Persische Miniaturmalerei aus dem 16. Jahrhundert mit dem  Aufstieg Mohammeds  in den Himmel

Public Domain

Persische Miniaturmalerei aus dem 16. Jahrhundert mit dem Aufstieg Mohammeds in den Himmel

Entrückungen in allen Religionen und Kulturen

Vorstellungen von Entrückungen oder Himmelsreisen gab quer durch die Zeiten, so auch in griechisch-hellenistischer, berichtet Stowasser. Eine Himmelfahrt beziehungsweise Entrückung eines Menschen habe dort eine Vergöttlichung desselben bedeutet. Auch das Alte Testament führt Himmelfahrten an. Dem biblische Bericht zufolge soll der Prophet Elias in einem feurigen Wagen zum Himmel aufgefahren sein (2. Könige 2,11). Das Alte Testament beschreibt auch die Himmelsreise des Henoch im Buch Genesis (5,24).
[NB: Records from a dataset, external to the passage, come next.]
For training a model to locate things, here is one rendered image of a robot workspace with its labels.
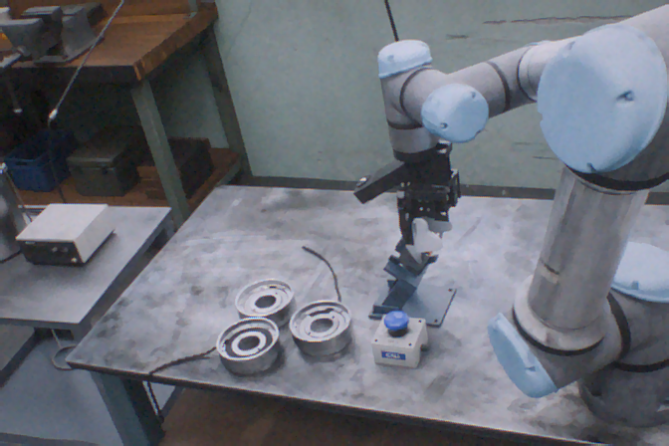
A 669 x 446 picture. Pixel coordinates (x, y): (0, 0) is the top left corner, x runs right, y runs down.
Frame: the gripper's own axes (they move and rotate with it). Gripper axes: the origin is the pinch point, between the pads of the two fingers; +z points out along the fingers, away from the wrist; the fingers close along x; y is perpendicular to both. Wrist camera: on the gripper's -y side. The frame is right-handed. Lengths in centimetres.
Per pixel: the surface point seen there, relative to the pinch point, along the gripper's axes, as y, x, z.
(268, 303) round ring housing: -28.0, -6.1, 10.8
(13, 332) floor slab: -182, 46, 91
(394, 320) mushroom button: -0.2, -12.7, 4.4
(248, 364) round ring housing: -22.4, -23.1, 9.0
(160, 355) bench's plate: -41.5, -22.2, 11.8
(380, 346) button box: -2.0, -15.6, 7.9
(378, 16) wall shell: -65, 146, 14
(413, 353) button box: 3.3, -15.3, 8.5
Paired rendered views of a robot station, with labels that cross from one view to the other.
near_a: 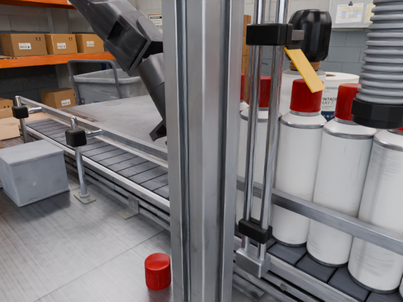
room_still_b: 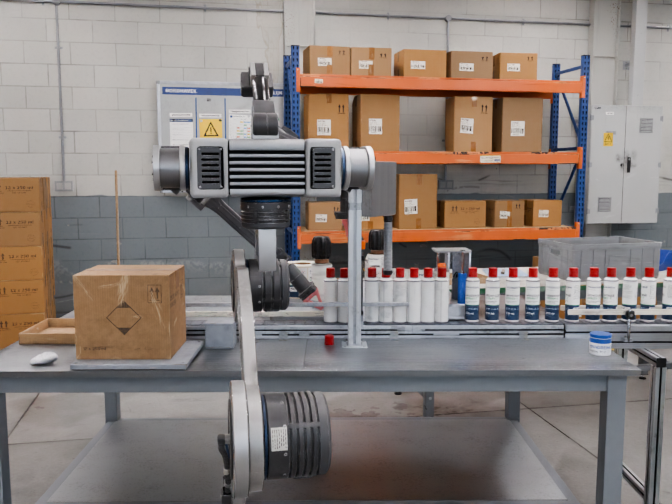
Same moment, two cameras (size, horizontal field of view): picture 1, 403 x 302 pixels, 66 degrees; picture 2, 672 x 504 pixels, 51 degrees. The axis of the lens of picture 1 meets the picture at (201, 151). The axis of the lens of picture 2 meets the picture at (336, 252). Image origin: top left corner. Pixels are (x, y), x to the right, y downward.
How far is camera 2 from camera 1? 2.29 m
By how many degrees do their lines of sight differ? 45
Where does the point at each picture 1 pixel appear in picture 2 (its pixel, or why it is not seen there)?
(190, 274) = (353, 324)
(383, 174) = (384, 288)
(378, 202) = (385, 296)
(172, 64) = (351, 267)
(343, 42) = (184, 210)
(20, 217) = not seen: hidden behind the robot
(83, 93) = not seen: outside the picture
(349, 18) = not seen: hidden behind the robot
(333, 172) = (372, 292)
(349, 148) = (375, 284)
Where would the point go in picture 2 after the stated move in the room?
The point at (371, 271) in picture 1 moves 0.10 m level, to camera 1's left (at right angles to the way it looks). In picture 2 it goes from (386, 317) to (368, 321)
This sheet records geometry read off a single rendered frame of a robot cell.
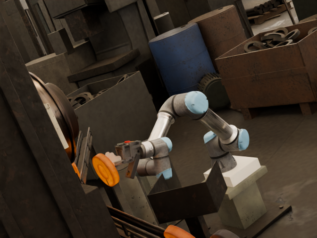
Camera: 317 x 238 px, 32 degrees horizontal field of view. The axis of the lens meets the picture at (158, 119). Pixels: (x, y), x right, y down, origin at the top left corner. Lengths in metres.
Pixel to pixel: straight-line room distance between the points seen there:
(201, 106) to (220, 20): 3.43
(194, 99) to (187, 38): 3.16
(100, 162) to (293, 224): 1.25
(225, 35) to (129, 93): 1.49
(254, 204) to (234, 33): 3.24
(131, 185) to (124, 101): 1.81
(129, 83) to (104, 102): 0.38
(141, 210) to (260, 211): 0.74
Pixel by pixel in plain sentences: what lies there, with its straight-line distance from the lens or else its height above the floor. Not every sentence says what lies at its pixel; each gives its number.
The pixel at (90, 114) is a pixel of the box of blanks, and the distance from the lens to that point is 4.84.
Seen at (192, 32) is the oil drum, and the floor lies 0.82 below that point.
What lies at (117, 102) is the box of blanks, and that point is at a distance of 5.07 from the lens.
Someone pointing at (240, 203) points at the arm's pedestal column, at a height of 0.17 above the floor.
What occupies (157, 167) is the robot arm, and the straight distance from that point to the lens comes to 2.57.
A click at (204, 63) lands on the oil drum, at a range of 5.96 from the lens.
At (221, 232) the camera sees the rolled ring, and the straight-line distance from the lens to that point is 1.70.
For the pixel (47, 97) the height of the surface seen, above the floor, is 1.23.
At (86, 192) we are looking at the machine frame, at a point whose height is 0.87.
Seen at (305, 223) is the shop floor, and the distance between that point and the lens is 3.15.
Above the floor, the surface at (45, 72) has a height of 0.95.
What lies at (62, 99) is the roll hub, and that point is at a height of 1.18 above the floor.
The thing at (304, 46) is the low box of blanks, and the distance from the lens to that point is 4.56.
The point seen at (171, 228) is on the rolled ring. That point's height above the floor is 0.76.
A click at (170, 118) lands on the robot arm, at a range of 2.80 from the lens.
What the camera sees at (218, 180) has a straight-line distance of 2.30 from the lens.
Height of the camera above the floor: 1.51
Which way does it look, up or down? 14 degrees down
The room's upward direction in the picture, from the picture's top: 23 degrees counter-clockwise
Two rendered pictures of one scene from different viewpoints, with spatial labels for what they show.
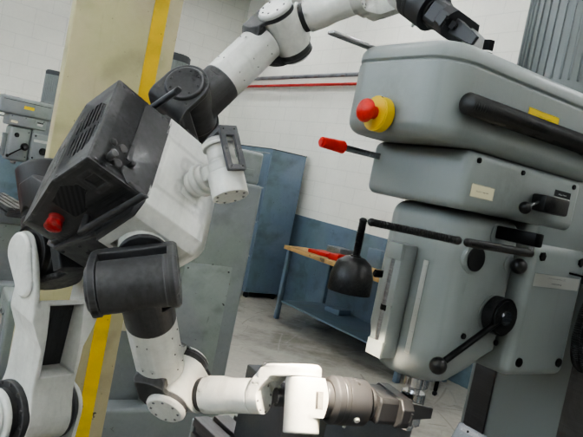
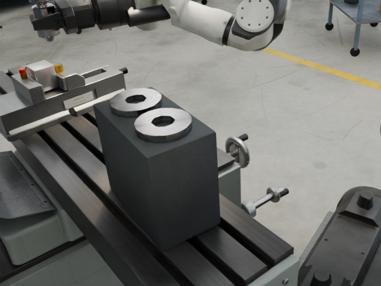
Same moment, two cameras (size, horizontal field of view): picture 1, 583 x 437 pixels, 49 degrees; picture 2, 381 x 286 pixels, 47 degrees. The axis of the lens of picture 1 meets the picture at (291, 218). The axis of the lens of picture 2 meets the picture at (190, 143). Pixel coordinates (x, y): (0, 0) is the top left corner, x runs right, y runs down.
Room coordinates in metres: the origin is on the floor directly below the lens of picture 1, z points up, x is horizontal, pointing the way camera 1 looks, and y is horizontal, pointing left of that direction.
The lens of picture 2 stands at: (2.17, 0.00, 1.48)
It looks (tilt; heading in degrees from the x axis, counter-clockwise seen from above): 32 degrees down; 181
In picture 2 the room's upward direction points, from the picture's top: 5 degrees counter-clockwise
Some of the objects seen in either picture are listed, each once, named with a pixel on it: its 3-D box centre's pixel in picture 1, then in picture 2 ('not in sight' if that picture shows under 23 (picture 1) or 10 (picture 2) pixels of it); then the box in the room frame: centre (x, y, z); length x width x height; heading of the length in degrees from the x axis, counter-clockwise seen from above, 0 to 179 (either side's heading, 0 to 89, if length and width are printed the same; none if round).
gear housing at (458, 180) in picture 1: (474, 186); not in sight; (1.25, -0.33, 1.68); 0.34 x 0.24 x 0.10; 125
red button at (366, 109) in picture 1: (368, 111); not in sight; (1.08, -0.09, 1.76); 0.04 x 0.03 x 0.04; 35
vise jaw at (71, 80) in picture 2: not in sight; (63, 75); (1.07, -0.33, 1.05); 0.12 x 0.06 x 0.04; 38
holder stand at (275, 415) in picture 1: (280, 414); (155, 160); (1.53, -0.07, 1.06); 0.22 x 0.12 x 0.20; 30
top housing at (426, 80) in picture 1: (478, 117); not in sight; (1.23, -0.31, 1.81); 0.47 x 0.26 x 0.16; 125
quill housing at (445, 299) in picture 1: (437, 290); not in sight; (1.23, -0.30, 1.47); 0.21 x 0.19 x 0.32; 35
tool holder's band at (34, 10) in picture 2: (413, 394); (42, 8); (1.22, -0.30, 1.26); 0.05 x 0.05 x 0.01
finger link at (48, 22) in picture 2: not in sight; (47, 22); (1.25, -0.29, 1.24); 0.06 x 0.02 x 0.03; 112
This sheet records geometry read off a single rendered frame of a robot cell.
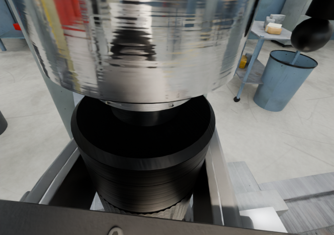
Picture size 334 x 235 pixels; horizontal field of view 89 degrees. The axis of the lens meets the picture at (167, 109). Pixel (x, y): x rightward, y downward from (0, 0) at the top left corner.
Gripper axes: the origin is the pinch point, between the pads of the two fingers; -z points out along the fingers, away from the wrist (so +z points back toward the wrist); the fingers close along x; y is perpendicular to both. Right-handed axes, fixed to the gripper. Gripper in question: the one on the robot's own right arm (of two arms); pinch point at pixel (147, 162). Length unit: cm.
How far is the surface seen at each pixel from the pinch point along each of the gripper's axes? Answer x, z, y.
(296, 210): -30.9, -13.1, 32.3
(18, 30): 301, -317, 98
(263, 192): -18.1, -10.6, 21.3
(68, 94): 26.8, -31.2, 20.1
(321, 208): -37, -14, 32
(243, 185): -16.8, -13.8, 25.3
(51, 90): 30.2, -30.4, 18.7
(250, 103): -106, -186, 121
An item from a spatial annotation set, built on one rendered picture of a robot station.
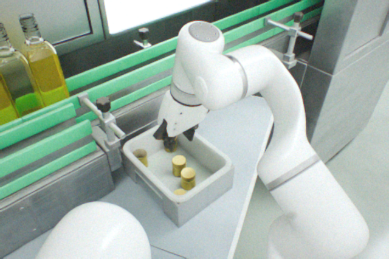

Himmelfahrten kannten aber auch schon die Ägypter mehr als 2.000 Jahre vor unserer Zeitrechnung - sie war allerdings den Pharaonen vorbehalten. Für einen Pharao war sein Tod der Ausgangspunkt für seine Himmelsreise und damit seiner Unsterblichkeit. In der Vorstellung der alten Ägypter wurde aus dem Tod das Leben geboren. Daher wurden Pharaonen mumifiziert und entsprechend präpariert, damit sie der Sonnengott Re aufnehmen, am Sternenhimmel untergehen und im Lichtland wieder aufgehen lassen sollte.

Himmel mit Wolken

REUTERS/Andy Clark

Von Himmelsreisen kehrt die Person zurück - von Himmelfahrten nicht

Besonders in östlichen Religionen und schamanischen Traditionen kennt man Himmelsreisen, die entweder durch göttliche Gnade, besondere persönliche und spirituelle Fähigkeiten oder Zugehörigkeit zu einer bestimmten Familie möglich werden. Hierbei, so Winter, trenne sich die Person von ihrem Körper - sie realisiere einen „Astralleib“, mit dem sie „reise“. Dabei existiere vor allem im sibirischen Raum das Konzept von drei Welten: einer oberen, einer mittleren - „unserer“ - und einer unteren, erläutert der Religionswissenschaftler. Wobei diese Welten nicht sehr voneinander unterschieden gedacht würden, sagt Winter.